German baritone Roman Trekel, who made a rare London appearance replacing Dorothea Röschmann at the Wigmore Hall on Friday night, is a highly respected singer known especially for his many Wagner roles as well as for his Lieder interpretation. I first encountered him singing Wolfram in Tannhaüser at the Bayreuth Festival some years ago.

The recital was part of the Wigmore series “Decade by Decade – 100 years of German Song 1810-1910” devised by the pianist Malcolm Martineau, and he and Trekel explored the Lieder of the 1840s which included a well-known song-cycle by Robert Schumann as well as the lesser known ballads by Carl Loewe.

They began the recital with six songs by Felix Mendelssohn. There were some real gems here: Venetianisches Gondellied conjured up a romantic evening rendezvous in Venice, whereas Altdeutsches Frühlingslied, with its sparse piano accompaniment, depicted the loneliness after the loss of a loved one. Unlike Schumann, Mendelssohn doesn’t often wear his heart on sleeve, but Nachtlied, composed about a month before his death, is an emotional song and there was genuine feeling in Trekel’s performance.
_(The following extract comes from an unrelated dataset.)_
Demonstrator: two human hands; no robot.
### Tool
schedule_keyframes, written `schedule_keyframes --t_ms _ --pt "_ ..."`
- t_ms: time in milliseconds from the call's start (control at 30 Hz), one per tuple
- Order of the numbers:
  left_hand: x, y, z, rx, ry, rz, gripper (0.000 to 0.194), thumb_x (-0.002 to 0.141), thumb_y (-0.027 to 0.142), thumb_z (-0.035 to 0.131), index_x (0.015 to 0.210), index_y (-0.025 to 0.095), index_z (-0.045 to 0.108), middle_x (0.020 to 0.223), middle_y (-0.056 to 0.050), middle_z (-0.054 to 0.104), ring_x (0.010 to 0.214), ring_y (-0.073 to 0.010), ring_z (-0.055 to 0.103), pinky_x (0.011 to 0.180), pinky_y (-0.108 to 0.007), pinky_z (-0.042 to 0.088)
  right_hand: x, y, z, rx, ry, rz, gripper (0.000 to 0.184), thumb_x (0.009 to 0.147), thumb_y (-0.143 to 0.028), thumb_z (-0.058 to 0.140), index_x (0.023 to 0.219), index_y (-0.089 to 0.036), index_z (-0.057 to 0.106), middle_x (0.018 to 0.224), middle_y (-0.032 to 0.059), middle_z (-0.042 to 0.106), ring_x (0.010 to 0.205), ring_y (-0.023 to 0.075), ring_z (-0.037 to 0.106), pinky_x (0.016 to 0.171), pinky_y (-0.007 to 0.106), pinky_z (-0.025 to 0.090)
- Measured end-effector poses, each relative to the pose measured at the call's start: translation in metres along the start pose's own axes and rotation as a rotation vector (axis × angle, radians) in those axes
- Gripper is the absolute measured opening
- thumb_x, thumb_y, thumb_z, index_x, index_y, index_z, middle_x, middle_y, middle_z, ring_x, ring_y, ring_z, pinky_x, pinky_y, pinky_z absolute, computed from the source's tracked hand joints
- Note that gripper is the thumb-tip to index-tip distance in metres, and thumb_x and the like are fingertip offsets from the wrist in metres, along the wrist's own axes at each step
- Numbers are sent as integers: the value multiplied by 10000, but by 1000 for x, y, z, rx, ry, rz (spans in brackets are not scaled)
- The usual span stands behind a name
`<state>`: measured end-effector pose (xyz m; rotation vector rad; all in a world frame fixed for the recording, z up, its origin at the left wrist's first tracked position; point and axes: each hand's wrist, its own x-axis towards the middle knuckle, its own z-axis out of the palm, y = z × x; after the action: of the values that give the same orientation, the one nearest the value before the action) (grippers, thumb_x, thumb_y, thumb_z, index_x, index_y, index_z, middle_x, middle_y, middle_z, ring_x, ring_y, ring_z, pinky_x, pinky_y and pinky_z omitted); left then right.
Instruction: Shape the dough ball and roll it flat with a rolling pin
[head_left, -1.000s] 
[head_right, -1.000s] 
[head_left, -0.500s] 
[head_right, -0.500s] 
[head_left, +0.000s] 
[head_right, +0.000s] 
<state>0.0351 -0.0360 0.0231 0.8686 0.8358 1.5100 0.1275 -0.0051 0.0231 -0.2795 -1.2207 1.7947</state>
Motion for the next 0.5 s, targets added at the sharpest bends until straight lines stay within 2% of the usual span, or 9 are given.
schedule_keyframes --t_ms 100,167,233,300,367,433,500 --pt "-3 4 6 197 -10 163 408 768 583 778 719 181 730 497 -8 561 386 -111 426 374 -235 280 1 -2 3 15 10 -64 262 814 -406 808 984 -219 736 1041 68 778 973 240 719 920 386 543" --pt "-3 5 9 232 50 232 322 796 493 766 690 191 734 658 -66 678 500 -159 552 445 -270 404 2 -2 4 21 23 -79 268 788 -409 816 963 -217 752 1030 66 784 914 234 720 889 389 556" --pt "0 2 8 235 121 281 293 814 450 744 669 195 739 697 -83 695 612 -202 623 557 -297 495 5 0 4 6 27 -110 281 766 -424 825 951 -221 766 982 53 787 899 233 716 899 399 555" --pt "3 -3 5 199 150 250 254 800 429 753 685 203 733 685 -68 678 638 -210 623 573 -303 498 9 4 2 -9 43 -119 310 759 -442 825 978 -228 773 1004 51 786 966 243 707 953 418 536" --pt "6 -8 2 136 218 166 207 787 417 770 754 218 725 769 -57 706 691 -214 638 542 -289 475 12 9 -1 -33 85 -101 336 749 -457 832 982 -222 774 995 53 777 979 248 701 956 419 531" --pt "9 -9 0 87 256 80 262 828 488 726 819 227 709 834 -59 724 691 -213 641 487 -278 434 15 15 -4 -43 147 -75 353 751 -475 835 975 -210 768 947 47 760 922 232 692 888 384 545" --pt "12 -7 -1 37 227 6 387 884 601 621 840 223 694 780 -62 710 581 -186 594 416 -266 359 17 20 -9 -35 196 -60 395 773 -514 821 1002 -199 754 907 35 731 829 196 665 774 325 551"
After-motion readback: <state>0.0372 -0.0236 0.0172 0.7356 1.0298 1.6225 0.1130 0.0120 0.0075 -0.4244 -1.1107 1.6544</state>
From the 125 songs Schumann composed during the year 1840, Trekel and Martineau chose Liederkreis op. 24 for this programme. Comprised of nine songs set to Heine’s text, it loosely narrates a poet’s love, despair and his art. Both musicians knew the work inside out and performed with refreshing freedom and spontaneity (especially in the first two songs), although perhaps due to over-familiarity, there was some untidy piano playing in a few of the songs. In the central song Schöne Wiege meiner Leiden, Trekel’s dark-hued voice brought out the deep despair and what he lacked in the high notes he compensated with emotional commitment.

The second half began with four songs by Clara Schumann, highlighting the diverse range of her style. Liebst du um Schönheit (1841) is a simple setting of a Rückert poem that reflects her happy days with Robert, whereas in Lorelei (1843), Clara succeeds in condensing a dramatic tale in three minutes!
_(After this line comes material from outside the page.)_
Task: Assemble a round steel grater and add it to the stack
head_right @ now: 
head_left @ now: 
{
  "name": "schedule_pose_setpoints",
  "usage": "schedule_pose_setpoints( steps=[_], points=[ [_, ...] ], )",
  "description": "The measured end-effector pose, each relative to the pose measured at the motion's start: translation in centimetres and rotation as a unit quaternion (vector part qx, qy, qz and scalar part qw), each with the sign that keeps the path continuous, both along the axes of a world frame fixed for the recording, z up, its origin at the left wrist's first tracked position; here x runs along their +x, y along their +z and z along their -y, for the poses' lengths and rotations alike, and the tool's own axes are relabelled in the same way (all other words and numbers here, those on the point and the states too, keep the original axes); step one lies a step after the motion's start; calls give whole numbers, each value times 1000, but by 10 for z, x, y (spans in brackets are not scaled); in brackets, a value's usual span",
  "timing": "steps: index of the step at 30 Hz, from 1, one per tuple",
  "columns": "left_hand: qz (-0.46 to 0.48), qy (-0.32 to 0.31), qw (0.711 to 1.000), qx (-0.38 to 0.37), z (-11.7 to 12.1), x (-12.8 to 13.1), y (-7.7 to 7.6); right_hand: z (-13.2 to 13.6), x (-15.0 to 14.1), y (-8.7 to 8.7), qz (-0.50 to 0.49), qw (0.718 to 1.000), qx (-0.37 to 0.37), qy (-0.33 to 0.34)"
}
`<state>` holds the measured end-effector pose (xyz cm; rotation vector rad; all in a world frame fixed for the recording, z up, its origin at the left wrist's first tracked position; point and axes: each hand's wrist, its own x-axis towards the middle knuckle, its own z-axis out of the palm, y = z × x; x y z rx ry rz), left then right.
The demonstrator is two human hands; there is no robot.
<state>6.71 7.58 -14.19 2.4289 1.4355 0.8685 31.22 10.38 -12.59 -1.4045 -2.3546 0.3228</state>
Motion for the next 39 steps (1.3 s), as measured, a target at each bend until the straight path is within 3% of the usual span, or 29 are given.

In this country we don’t often get the opportunity to hear the ballads of Carl Loewe (1797-1869), perhaps because this genre doesn’t appeal so much to non-German speakers. But placed in the context of other works from the period as in this recital, we were able to enjoy them greatly. Trekel, a confident storyteller, vividly brought to life the scenes in Der Graf von Habsburg, a 10-minute ballad about the coronation of a Habsburg king and his past worthy deeds. My personal favourite was the last song, Der gefangene Admiral, the lament of an admiral locked up in a tower for thirty years without view of his beloved sea, which was presented with warmth yet without sentimentality.

As an encore, Trekel and Martineau returned to Robert Schumann: Du bist wie eine Blume from Myrthen. It was a lovely conclusion to a heart-warming recital on a winter evening.